## WHAT TO WORK ON
Ignoring the pictures, copy the data exactly.
(RECORDED DATA)
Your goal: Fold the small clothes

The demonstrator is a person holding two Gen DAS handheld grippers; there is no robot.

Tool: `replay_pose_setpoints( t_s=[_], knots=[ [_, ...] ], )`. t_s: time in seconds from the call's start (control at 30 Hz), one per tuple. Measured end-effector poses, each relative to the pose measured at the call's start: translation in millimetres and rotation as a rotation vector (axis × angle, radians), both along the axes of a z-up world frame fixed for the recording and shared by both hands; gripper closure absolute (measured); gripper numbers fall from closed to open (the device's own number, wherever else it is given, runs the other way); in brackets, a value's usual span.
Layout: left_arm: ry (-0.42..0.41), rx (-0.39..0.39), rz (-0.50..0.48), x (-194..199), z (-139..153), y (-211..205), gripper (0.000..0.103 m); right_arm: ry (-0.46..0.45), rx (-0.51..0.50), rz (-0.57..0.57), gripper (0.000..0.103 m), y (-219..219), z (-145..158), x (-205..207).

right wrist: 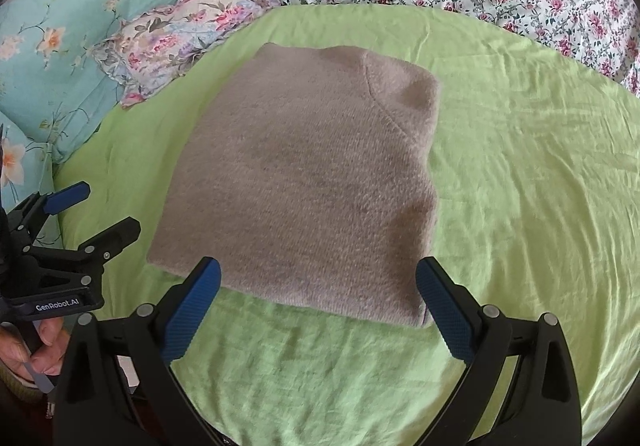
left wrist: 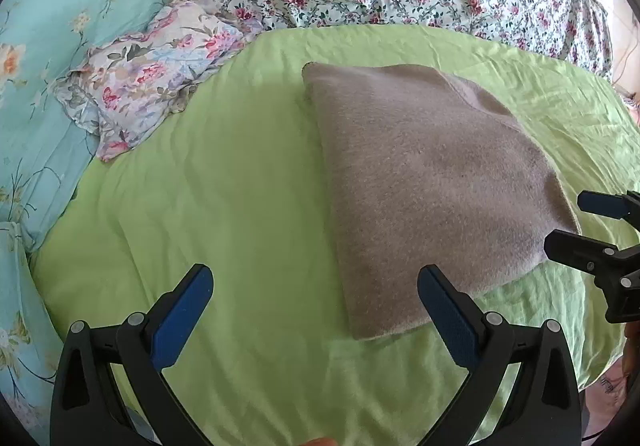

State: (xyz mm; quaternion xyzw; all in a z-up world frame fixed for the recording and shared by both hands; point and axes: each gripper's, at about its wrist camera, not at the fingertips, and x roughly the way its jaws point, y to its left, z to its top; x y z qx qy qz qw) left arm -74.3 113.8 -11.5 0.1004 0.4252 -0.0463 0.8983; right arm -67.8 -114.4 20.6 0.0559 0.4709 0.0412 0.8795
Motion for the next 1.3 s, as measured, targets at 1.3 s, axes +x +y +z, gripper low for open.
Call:
replay_pose_setpoints(
  t_s=[1.3],
  knots=[
    [-0.005, 0.014, -0.019, 5, 3, -14, 0.001, 0.0, -0.014, -0.03, 0.005, -13, 3, -2]
  ],
)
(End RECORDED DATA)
## OUTPUT OF THE EXERCISE
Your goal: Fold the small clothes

The demonstrator is a person holding two Gen DAS handheld grippers; there is no robot.

Tool: `replay_pose_setpoints( t_s=[_], knots=[ [_, ...] ], )`. t_s: time in seconds from the call's start (control at 30 Hz), one per tuple. Measured end-effector poses, each relative to the pose measured at the call's start: translation in millimetres and rotation as a rotation vector (axis × angle, radians), both along the axes of a z-up world frame fixed for the recording and shared by both hands; gripper closure absolute (measured); gripper numbers fall from closed to open (the device's own number, wherever else it is given, runs the other way); in brackets, a value's usual span.
Layout: left_arm: ry (-0.42..0.41), rx (-0.39..0.39), rz (-0.50..0.48), x (-194..199), z (-139..153), y (-211..205), gripper (0.000..0.103 m); right_arm: ry (-0.46..0.45), rx (-0.51..0.50), rz (-0.57..0.57), gripper (0.000..0.103 m), y (-219..219), z (-145..158), x (-205..207).

right wrist: 
left wrist: 

State: (xyz mm; quaternion xyzw; all in a z-up world frame fixed for the recording and shared by both hands; point and axes: each gripper's, at about its wrist camera, not at the fingertips, and x roughly the way its jaws point, y to its left, z to its top; x y z qx qy qz qw) left arm -74.3 113.8 -11.5 0.1004 0.4252 -0.0463 0.8983; right arm -67.8 -114.4 20.6 0.0559 0.4709 0.0412 0.8795
Motion for the next 1.3 s, as measured, targets at 1.3 s, axes +x +y +z, gripper low for open.
Call:
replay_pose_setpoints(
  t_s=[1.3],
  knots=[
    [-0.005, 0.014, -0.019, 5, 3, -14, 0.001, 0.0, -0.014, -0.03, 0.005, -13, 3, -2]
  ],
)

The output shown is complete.